Honestly this reminds me of a friend who sincerely answered "Because America" when I asked a related question. It didn't really mean anything and it was a naive misunderstanding the situation. In this case you misunderstand your relationship with these companies. Despite what you think about whatever law or amendment ...

    You do not have a right of free speech on Google's platforms.
Yeah it sucks, you could talk about how you think Google are awful and they could kick you off. But also someone could be inciting an uprising against a minority and they can also be kicked off. It all kinda depends on the Terms of Service you agree on with Google. It's complex and annoying and it comes up all the time and has been done to death.

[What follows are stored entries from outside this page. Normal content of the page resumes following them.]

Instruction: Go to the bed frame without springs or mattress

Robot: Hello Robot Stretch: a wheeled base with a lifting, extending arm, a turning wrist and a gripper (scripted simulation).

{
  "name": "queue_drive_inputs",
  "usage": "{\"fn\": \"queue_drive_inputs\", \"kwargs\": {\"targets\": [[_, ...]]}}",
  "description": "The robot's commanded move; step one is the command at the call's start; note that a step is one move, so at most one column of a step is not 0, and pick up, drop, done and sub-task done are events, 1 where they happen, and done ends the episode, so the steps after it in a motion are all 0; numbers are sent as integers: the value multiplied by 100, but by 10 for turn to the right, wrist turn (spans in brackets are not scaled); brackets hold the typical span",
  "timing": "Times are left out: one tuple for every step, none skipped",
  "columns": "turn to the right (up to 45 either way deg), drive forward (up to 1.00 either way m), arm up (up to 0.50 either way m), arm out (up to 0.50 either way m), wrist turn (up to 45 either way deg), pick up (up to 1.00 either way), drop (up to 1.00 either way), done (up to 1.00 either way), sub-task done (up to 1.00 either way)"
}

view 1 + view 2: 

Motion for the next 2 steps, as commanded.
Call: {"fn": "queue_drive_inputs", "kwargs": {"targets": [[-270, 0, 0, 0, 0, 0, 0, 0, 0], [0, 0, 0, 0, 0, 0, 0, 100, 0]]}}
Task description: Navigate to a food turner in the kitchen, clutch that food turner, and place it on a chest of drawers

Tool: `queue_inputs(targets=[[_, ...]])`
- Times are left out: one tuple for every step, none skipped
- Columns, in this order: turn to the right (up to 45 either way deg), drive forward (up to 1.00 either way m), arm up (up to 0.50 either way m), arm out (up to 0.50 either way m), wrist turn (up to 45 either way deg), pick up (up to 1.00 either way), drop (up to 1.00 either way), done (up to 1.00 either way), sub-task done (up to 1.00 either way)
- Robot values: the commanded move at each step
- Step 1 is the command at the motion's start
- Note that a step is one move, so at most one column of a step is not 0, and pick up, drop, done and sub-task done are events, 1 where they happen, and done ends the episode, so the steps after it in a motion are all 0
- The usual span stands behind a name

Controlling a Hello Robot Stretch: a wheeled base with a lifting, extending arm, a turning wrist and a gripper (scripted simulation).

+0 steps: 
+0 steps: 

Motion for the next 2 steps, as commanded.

But nonetheless in this case it seems they removed someone who _didn't_ violate TOS, which bodes rather badly for the all of us because it means we are subject to the whims of whoever possesses the banhammer at any given time.

And with that I'm out. I cannot deal with this thread any more.

Capitalism is an economic system that works best in a free market without monopolies. I believe the word you're looking for is corporatism, where huge companies have subsumed the role of government (e.g. controlling speech).
The fact that it doesn't work in practice doesn't mean the notion of allowing companies to do whatever they want isn't capitalist.
The things propping up these companies are laws.

The way you break a network effect is adversarial interoperability. You build a new (ideally open) network by bootstrapping from the old one. But companies use the DMCA and CFAA and other laws to stop competitors from doing that, so it doesn't happen.

I absolutely disagree. But we had this debate over and over and over again. It would be great if you could stop rehashing is debate once more.

I some twist of irony, this comment is against the HN TOS. So please stop.

How is my comment against the HN TOS?
Given the context of the linked article AND the somewhat off topic debate, he was clearly being humorous. Or trying.